**YOUR INSTRUCTIONS**
Produce the records again in full, exactly as shown below.

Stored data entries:

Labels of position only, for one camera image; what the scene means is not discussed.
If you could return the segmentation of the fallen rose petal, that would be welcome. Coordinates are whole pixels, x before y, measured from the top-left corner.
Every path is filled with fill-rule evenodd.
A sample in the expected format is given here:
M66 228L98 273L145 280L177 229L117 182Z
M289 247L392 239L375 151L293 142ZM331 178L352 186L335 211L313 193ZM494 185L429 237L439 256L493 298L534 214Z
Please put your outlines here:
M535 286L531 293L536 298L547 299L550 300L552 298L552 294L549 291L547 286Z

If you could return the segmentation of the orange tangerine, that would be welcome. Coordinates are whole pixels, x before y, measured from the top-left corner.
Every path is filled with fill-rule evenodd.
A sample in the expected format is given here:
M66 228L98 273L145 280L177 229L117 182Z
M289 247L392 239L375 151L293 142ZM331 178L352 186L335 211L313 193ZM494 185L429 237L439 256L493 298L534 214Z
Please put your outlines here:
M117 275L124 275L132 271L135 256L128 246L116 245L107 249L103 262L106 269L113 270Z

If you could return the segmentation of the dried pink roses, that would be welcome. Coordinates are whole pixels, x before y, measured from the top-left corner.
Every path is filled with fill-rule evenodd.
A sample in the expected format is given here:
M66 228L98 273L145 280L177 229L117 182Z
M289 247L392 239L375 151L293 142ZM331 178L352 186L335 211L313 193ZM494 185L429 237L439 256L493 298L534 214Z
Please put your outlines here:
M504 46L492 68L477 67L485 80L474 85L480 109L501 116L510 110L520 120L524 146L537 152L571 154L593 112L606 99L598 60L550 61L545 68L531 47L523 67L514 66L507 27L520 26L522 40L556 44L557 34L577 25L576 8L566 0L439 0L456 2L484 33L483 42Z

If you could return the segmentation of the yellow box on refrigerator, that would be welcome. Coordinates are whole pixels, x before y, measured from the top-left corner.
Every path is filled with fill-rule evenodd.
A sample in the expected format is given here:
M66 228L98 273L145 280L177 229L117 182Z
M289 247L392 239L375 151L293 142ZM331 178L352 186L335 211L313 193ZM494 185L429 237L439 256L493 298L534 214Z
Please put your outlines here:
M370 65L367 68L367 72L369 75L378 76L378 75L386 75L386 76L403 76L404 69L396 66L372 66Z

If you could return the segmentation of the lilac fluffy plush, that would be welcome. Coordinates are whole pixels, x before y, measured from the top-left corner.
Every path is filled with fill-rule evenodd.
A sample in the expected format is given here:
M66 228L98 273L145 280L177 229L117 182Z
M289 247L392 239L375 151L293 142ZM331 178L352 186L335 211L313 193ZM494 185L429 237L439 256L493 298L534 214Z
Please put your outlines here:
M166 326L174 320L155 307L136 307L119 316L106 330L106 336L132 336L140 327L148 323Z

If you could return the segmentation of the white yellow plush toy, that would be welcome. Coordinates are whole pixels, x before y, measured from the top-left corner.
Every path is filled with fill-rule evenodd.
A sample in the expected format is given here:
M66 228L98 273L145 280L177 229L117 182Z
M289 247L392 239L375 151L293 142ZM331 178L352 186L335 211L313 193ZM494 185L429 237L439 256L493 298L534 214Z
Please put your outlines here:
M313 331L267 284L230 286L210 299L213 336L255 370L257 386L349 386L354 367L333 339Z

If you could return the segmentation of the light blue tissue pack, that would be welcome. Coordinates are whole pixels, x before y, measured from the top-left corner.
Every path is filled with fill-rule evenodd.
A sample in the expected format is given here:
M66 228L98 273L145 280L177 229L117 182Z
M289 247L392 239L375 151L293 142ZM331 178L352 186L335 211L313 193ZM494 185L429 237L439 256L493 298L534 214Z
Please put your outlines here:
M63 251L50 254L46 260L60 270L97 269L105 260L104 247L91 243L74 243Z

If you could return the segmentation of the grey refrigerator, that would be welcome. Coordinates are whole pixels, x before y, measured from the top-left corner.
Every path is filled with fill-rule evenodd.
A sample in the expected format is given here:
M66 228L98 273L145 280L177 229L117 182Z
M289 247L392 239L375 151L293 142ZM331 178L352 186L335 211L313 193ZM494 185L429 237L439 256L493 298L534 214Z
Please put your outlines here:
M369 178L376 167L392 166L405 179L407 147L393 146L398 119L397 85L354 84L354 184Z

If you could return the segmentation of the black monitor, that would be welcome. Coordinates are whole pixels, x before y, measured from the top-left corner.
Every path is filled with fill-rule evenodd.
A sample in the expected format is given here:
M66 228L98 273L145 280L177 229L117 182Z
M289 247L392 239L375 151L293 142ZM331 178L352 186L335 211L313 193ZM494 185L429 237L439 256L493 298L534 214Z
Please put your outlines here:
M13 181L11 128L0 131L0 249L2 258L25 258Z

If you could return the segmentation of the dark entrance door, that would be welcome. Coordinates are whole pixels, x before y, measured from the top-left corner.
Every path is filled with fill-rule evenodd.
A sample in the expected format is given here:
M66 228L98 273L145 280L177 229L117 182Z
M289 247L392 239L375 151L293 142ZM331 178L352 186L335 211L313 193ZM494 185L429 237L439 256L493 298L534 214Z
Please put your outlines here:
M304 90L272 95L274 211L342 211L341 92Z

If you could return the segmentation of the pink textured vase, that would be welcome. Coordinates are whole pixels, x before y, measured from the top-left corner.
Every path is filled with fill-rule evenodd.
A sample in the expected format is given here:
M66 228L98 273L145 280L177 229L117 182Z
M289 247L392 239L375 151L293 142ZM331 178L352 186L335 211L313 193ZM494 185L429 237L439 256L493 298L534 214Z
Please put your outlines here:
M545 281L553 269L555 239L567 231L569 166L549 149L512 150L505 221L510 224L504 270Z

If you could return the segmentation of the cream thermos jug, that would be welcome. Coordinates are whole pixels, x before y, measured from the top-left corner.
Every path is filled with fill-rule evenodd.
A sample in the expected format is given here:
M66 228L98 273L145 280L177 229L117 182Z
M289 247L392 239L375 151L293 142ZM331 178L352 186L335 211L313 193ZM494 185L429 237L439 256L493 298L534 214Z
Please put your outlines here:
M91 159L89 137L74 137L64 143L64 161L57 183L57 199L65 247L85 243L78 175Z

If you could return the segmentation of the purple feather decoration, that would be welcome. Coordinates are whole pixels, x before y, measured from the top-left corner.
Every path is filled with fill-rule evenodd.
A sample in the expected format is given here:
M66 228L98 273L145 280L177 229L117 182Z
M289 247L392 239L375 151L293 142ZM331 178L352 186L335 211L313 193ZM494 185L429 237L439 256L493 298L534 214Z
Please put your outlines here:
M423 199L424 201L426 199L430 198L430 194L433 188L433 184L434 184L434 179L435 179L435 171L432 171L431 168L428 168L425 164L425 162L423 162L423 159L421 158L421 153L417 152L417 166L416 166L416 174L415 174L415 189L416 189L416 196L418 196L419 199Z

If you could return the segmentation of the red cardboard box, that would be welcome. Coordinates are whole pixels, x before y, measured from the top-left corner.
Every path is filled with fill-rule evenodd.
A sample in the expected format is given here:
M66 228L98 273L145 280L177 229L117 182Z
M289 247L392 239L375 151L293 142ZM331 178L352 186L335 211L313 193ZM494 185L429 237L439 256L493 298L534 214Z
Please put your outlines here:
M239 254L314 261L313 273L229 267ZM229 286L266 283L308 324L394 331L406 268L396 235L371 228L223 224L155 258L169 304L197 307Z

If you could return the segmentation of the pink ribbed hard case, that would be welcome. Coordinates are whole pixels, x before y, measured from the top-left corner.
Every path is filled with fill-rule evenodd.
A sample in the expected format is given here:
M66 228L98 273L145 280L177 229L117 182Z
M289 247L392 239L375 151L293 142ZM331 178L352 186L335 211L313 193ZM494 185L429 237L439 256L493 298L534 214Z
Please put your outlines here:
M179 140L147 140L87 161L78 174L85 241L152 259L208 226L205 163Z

**SOLUTION TO THIS TASK**
Labels of position only, for one camera image; what the scene means is not discussed.
If you could return the segmentation of the fallen rose petal, that would be welcome. Coordinates are whole pixels, x before y, measured from the top-left corner.
Every path is filled with fill-rule evenodd.
A sample in the expected format is given here:
M66 228L98 273L145 280L177 229L117 182Z
M289 247L392 239L375 151L293 142ZM331 178L352 186L335 211L313 193ZM494 185L429 237L439 256L493 298L534 214Z
Please put your outlines here:
M535 286L531 293L536 298L547 299L550 300L552 298L552 294L549 291L547 286Z

If you could return the segmentation of the orange tangerine, that would be welcome. Coordinates are whole pixels, x before y, measured from the top-left corner.
Every path is filled with fill-rule evenodd.
A sample in the expected format is given here:
M66 228L98 273L145 280L177 229L117 182Z
M289 247L392 239L375 151L293 142ZM331 178L352 186L335 211L313 193ZM494 185L429 237L439 256L493 298L534 214Z
Please put your outlines here:
M117 275L124 275L132 271L135 256L128 246L116 245L107 249L103 262L106 269L113 270Z

If you could return the segmentation of the dried pink roses, that would be welcome. Coordinates are whole pixels, x before y, measured from the top-left corner.
Every path is filled with fill-rule evenodd.
A sample in the expected format is given here:
M66 228L98 273L145 280L177 229L117 182Z
M289 247L392 239L375 151L293 142ZM331 178L352 186L335 211L313 193ZM494 185L429 237L439 256L493 298L534 214Z
Please put your outlines here:
M504 46L492 68L477 67L485 80L474 85L480 109L501 116L510 110L520 120L524 146L537 152L571 154L593 112L606 99L598 60L550 61L545 68L531 47L523 67L514 66L507 27L520 26L522 40L556 44L557 34L577 25L576 8L566 0L439 0L456 2L484 33L483 42Z

If you could return the segmentation of the yellow box on refrigerator, that would be welcome. Coordinates are whole pixels, x before y, measured from the top-left corner.
Every path is filled with fill-rule evenodd.
A sample in the expected format is given here:
M66 228L98 273L145 280L177 229L117 182Z
M289 247L392 239L375 151L293 142ZM331 178L352 186L335 211L313 193ZM494 185L429 237L439 256L493 298L534 214Z
Please put your outlines here:
M370 65L367 68L367 72L369 75L378 76L378 75L386 75L386 76L403 76L404 69L396 66L372 66Z

If you could return the segmentation of the lilac fluffy plush, that would be welcome. Coordinates are whole pixels, x before y, measured from the top-left corner.
Every path is filled with fill-rule evenodd.
A sample in the expected format is given here:
M66 228L98 273L145 280L177 229L117 182Z
M289 247L392 239L375 151L293 142ZM331 178L352 186L335 211L313 193ZM494 185L429 237L439 256L493 298L534 214Z
Please put your outlines here:
M166 326L174 320L155 307L136 307L119 316L106 330L106 336L132 336L140 327L148 323Z

If you could return the segmentation of the white yellow plush toy, that would be welcome. Coordinates are whole pixels, x before y, measured from the top-left corner.
Every path is filled with fill-rule evenodd.
A sample in the expected format is given here:
M66 228L98 273L145 280L177 229L117 182Z
M289 247L392 239L375 151L293 142ZM331 178L352 186L335 211L313 193ZM494 185L429 237L439 256L493 298L534 214Z
Please put your outlines here:
M313 331L267 284L230 286L210 299L213 336L255 370L257 386L349 386L354 367L333 339Z

If you could return the segmentation of the light blue tissue pack, that would be welcome. Coordinates are whole pixels, x before y, measured from the top-left corner.
Every path is filled with fill-rule evenodd.
A sample in the expected format is given here:
M66 228L98 273L145 280L177 229L117 182Z
M289 247L392 239L375 151L293 142ZM331 178L352 186L335 211L313 193ZM494 185L429 237L439 256L493 298L534 214Z
Please put your outlines here:
M63 251L50 254L46 260L60 270L97 269L105 260L104 247L91 243L74 243Z

If you could return the segmentation of the grey refrigerator, that would be welcome. Coordinates are whole pixels, x before y, measured from the top-left corner.
Every path is filled with fill-rule evenodd.
A sample in the expected format is given here:
M66 228L98 273L145 280L177 229L117 182Z
M289 247L392 239L375 151L293 142ZM331 178L352 186L335 211L313 193ZM494 185L429 237L439 256L493 298L534 214Z
Please put your outlines here:
M369 178L376 167L392 166L405 179L407 147L393 146L398 119L397 85L354 84L354 184Z

If you could return the segmentation of the black monitor, that would be welcome. Coordinates are whole pixels, x before y, measured from the top-left corner.
Every path is filled with fill-rule evenodd.
A sample in the expected format is given here:
M66 228L98 273L145 280L177 229L117 182Z
M289 247L392 239L375 151L293 142ZM331 178L352 186L335 211L313 193ZM494 185L429 237L439 256L493 298L534 214Z
Please put your outlines here:
M13 181L11 128L0 131L0 249L2 258L25 258Z

If you could return the segmentation of the dark entrance door, that would be welcome. Coordinates are whole pixels, x before y, measured from the top-left corner.
Every path is filled with fill-rule evenodd.
A sample in the expected format is given here:
M66 228L98 273L145 280L177 229L117 182Z
M289 247L392 239L375 151L293 142ZM331 178L352 186L335 211L313 193ZM494 185L429 237L439 256L493 298L534 214Z
Please put your outlines here:
M304 90L272 95L274 211L342 211L341 92Z

If you could return the segmentation of the pink textured vase, that would be welcome. Coordinates are whole pixels, x before y, measured from the top-left corner.
Every path is filled with fill-rule evenodd.
A sample in the expected format is given here:
M66 228L98 273L145 280L177 229L117 182Z
M289 247L392 239L375 151L293 142ZM331 178L352 186L335 211L313 193ZM494 185L429 237L439 256L493 298L534 214Z
Please put your outlines here:
M545 281L553 269L555 239L567 231L569 166L549 149L512 150L505 221L510 224L504 270Z

If you could return the segmentation of the cream thermos jug, that would be welcome. Coordinates are whole pixels, x before y, measured from the top-left corner.
Every path is filled with fill-rule evenodd.
A sample in the expected format is given here:
M66 228L98 273L145 280L177 229L117 182Z
M289 247L392 239L375 151L293 142ZM331 178L352 186L335 211L313 193ZM494 185L429 237L439 256L493 298L534 214Z
Please put your outlines here:
M91 159L89 137L74 137L64 143L64 161L57 183L57 199L65 247L85 243L78 175Z

If you could return the segmentation of the purple feather decoration, that would be welcome. Coordinates are whole pixels, x before y, measured from the top-left corner.
Every path is filled with fill-rule evenodd.
A sample in the expected format is given here:
M66 228L98 273L145 280L177 229L117 182Z
M289 247L392 239L375 151L293 142ZM331 178L352 186L335 211L313 193ZM494 185L429 237L439 256L493 298L534 214Z
Please put your outlines here:
M423 199L424 201L426 199L430 198L430 194L433 188L433 184L434 184L434 179L435 179L435 171L432 171L431 168L428 168L425 164L425 162L423 162L423 159L421 158L421 153L417 152L417 166L416 166L416 174L415 174L415 189L416 189L416 196L418 196L419 199Z

If you could return the segmentation of the red cardboard box, that would be welcome. Coordinates are whole pixels, x before y, measured from the top-left corner.
Every path is filled with fill-rule evenodd.
A sample in the expected format is given here:
M66 228L98 273L145 280L177 229L117 182Z
M289 247L392 239L375 151L293 142ZM331 178L352 186L335 211L313 193ZM494 185L429 237L439 256L493 298L534 214Z
Please put your outlines here:
M239 254L314 261L313 273L229 267ZM229 286L266 283L308 324L394 331L406 268L396 235L371 228L223 224L155 258L169 304L197 307Z

If you could return the segmentation of the pink ribbed hard case, that would be welcome. Coordinates are whole pixels, x before y, measured from the top-left corner.
Every path is filled with fill-rule evenodd.
A sample in the expected format is given here:
M66 228L98 273L145 280L177 229L117 182Z
M289 247L392 239L375 151L293 142ZM331 178L352 186L335 211L313 193ZM494 185L429 237L439 256L493 298L534 214Z
Please put your outlines here:
M179 140L147 140L87 161L78 174L85 241L152 259L208 226L205 163Z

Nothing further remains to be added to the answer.